The interior adopts a basilica form with a central nave flanked by two lower aisles, typical of a Western church building. The ground floor is a small chapel, which used to be Xiude Primary School, and the second floor is the main hall. The main building of the church covers an area of over 700 square meters and can host about 1,000 persons.

In 1932, Fitch Memorial Church’s pastor of the time, Jiang Shixu opened the church to shelter and provide for refugees amid the Japanese army’s attack on the northern part of Shanghai. A total of 10 believers, including four of Pastor Jiang’s family members, were killed by the Japanese army and church services were suspended for several months.

In 1934, the famous Chinese evangelist John Sung Shang Chieh preached in Fitch Memorial Church, leading 104 listeners to the Christian faith. Yet after the “8.13 Incident” in 1937, the church had to move away from Hongkou and could not resume its services in the original church building until the end of the Anti-Japanese War in 1945.

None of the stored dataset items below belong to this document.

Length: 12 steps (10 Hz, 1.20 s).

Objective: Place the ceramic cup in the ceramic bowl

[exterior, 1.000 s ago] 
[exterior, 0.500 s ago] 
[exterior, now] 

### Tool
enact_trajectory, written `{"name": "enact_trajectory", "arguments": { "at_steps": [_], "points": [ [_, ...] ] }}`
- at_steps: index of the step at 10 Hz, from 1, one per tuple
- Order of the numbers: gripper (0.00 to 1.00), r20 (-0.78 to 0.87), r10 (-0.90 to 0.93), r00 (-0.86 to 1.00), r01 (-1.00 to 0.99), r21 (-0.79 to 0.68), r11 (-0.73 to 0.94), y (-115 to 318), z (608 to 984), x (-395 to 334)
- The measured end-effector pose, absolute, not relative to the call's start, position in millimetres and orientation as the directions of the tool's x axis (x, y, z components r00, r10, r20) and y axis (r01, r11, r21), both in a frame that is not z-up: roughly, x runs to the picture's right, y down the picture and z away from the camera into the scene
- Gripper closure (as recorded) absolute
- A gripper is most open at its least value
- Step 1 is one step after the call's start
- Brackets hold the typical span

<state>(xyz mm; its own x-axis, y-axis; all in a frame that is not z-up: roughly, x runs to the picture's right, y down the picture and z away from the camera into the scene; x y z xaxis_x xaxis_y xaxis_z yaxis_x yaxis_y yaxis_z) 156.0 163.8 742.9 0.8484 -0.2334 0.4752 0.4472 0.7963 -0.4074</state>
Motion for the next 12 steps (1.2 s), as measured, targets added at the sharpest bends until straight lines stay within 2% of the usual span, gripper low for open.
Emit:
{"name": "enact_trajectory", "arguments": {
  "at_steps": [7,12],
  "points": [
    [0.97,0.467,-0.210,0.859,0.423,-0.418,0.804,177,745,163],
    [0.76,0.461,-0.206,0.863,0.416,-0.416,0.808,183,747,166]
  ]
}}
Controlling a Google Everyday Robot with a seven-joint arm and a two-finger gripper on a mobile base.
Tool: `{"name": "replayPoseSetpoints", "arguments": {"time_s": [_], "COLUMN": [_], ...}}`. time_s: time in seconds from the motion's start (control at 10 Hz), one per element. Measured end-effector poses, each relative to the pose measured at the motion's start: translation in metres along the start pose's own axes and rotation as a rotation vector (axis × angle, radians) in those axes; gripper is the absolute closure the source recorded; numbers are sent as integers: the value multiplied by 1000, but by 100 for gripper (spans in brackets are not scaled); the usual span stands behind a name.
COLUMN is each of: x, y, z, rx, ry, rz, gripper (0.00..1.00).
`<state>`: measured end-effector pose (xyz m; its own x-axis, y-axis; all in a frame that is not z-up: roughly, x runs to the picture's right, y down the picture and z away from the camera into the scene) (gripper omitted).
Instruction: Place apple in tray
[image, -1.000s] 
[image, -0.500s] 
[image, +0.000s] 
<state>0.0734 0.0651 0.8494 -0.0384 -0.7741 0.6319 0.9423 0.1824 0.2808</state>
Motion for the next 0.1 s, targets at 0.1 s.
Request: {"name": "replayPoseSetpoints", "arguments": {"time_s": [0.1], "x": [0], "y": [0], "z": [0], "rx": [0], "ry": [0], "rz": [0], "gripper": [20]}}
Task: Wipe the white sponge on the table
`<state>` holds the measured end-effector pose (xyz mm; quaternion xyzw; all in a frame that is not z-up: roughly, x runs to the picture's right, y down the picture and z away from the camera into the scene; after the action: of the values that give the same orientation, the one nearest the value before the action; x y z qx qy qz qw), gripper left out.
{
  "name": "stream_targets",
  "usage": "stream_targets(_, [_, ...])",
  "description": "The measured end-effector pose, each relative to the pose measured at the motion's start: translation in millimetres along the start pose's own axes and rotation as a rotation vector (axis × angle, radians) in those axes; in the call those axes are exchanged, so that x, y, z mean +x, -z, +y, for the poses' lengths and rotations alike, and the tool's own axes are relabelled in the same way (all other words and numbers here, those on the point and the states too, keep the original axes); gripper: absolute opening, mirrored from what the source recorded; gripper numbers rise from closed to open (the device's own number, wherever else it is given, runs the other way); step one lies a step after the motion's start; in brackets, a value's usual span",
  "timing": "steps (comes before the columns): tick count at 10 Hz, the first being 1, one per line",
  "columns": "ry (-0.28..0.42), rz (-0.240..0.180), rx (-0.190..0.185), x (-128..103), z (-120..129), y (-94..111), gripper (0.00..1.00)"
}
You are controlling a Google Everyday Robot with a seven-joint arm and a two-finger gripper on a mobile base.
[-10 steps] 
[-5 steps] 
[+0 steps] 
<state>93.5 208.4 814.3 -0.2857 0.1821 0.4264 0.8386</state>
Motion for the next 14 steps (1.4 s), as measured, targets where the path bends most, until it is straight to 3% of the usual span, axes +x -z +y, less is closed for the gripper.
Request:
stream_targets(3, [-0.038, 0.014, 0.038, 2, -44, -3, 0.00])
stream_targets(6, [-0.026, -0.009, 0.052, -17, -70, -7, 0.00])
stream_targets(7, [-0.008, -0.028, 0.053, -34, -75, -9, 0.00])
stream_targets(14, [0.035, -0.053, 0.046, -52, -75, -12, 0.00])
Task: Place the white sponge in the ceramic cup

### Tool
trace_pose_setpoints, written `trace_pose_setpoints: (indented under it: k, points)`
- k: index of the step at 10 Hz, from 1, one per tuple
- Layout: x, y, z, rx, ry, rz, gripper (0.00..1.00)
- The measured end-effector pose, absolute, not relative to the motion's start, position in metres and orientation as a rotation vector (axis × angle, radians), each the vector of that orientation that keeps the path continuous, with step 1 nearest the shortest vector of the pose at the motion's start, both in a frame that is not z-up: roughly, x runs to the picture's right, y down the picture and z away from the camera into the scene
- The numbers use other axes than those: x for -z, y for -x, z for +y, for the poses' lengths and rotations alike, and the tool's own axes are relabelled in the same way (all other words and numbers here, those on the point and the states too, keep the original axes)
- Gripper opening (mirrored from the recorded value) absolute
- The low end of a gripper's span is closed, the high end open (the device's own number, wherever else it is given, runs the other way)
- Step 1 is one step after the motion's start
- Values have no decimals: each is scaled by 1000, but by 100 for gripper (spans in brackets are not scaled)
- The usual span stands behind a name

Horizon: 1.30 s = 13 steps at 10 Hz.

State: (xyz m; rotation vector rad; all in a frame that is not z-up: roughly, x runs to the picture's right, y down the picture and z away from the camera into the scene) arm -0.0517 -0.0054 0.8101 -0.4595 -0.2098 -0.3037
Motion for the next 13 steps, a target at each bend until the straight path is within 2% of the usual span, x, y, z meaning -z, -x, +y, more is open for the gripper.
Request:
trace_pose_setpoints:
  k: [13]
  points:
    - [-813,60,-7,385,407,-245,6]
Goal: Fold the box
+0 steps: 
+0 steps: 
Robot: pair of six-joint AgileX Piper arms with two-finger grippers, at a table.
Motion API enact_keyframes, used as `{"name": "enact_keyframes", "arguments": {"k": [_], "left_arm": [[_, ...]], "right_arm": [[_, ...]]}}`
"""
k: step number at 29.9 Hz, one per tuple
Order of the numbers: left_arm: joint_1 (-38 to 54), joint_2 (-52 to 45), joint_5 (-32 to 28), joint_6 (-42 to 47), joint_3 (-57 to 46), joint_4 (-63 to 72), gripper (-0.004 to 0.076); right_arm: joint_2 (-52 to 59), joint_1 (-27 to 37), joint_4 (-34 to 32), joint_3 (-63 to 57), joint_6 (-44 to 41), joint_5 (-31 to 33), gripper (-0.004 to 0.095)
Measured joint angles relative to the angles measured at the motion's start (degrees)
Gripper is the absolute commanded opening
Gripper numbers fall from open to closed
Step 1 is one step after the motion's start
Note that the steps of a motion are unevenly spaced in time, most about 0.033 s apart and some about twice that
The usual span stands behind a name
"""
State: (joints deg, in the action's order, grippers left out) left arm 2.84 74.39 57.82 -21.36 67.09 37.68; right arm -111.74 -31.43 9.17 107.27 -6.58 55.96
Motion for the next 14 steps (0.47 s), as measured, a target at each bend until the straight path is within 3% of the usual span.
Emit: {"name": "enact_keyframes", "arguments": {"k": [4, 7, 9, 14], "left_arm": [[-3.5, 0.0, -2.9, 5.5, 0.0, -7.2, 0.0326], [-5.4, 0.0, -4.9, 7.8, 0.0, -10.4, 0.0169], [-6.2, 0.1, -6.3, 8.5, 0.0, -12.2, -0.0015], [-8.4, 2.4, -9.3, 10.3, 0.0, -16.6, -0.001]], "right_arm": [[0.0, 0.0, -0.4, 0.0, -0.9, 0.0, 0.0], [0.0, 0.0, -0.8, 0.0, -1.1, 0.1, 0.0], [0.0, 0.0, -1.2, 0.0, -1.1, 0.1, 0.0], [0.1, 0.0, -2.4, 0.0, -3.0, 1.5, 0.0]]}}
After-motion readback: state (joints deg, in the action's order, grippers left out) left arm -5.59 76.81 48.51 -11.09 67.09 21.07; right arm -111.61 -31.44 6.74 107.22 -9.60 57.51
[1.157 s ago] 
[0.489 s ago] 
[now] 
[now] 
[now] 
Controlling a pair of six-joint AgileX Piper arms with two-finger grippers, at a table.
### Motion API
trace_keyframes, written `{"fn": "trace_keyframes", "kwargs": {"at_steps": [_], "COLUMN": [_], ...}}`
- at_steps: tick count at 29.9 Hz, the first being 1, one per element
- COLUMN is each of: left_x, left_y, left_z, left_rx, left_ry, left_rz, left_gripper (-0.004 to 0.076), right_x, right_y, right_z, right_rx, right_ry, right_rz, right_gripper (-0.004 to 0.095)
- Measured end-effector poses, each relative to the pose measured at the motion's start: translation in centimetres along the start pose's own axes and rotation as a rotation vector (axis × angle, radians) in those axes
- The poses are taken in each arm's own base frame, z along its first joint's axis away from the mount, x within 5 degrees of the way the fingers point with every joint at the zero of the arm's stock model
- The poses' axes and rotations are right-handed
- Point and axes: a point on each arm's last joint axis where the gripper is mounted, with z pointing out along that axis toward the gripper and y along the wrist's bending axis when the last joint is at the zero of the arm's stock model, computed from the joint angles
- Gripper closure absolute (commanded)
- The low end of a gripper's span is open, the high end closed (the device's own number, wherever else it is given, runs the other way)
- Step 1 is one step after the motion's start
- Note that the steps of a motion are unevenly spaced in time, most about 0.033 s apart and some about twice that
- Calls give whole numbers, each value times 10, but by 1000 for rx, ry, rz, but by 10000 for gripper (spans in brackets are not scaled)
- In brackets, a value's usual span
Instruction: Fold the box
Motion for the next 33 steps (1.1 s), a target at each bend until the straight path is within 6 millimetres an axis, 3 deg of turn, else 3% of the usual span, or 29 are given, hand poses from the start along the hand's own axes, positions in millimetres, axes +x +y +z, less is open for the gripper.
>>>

After the founding of the People’s Republic of China, the church reopened as one of the four combined Christian worship sites in the Hongkou District. During the Cultural Revolution in 1966, the church stopped all religious activities, but it was refurbished in 1990 and reopened to the public on August 30, 1992.

Fitch Memorial Church is now a TSPM (Three-Self Patriotic Movement) church. The church holds three services on Sundays and had nearly 2,500 attendees as of 2019, according to the website of CCC&TSPM.